Copy each line in the data that includes the word "blue".
======== Material provided ========
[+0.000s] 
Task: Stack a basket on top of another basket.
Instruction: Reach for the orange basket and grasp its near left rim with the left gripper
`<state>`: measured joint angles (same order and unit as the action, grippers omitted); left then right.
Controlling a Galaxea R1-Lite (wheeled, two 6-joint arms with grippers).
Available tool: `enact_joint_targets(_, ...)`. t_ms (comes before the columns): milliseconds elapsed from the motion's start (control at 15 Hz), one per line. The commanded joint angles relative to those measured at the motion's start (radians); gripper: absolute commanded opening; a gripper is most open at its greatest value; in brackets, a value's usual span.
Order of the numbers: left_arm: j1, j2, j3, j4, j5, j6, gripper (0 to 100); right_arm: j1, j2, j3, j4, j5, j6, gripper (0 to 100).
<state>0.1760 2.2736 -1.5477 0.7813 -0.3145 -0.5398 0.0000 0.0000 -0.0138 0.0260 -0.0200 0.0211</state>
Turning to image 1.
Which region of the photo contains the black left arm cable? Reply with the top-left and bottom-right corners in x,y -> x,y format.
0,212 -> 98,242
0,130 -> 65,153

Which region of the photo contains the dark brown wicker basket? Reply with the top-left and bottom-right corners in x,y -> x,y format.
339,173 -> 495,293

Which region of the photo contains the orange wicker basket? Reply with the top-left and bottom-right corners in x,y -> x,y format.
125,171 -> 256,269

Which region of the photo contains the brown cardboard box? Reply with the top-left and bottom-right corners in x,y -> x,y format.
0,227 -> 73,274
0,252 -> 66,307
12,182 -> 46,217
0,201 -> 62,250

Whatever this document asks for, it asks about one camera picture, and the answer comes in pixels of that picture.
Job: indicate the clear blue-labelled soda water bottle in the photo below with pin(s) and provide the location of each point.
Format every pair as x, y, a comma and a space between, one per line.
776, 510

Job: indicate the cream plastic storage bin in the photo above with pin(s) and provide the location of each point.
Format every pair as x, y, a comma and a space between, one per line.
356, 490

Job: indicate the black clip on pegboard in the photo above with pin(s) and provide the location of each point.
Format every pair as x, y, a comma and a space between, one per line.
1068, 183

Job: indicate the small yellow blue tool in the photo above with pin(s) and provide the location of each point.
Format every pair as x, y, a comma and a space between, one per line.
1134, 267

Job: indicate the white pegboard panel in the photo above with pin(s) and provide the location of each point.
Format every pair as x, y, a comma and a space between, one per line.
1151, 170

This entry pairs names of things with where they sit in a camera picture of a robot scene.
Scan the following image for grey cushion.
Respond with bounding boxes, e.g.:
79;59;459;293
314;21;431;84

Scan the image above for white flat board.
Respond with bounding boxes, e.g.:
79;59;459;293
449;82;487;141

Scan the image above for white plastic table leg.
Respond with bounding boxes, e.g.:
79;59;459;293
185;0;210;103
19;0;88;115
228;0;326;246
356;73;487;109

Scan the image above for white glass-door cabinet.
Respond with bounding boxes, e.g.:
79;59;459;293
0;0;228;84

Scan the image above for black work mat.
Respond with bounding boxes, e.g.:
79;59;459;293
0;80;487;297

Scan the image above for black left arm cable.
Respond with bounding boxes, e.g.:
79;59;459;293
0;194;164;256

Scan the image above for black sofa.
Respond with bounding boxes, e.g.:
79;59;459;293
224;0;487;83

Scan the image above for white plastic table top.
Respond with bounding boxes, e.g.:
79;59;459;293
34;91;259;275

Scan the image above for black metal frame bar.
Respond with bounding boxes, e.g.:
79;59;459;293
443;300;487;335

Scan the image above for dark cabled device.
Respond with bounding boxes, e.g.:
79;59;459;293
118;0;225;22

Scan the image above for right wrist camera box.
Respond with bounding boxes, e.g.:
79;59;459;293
========
- **Solved exercise**
Job: indicate the clear blue-labelled soda water bottle in the photo below with pin(s) and provide the location of each point.
Job: indicate the small yellow blue tool in the photo above with pin(s) and provide the location of each point.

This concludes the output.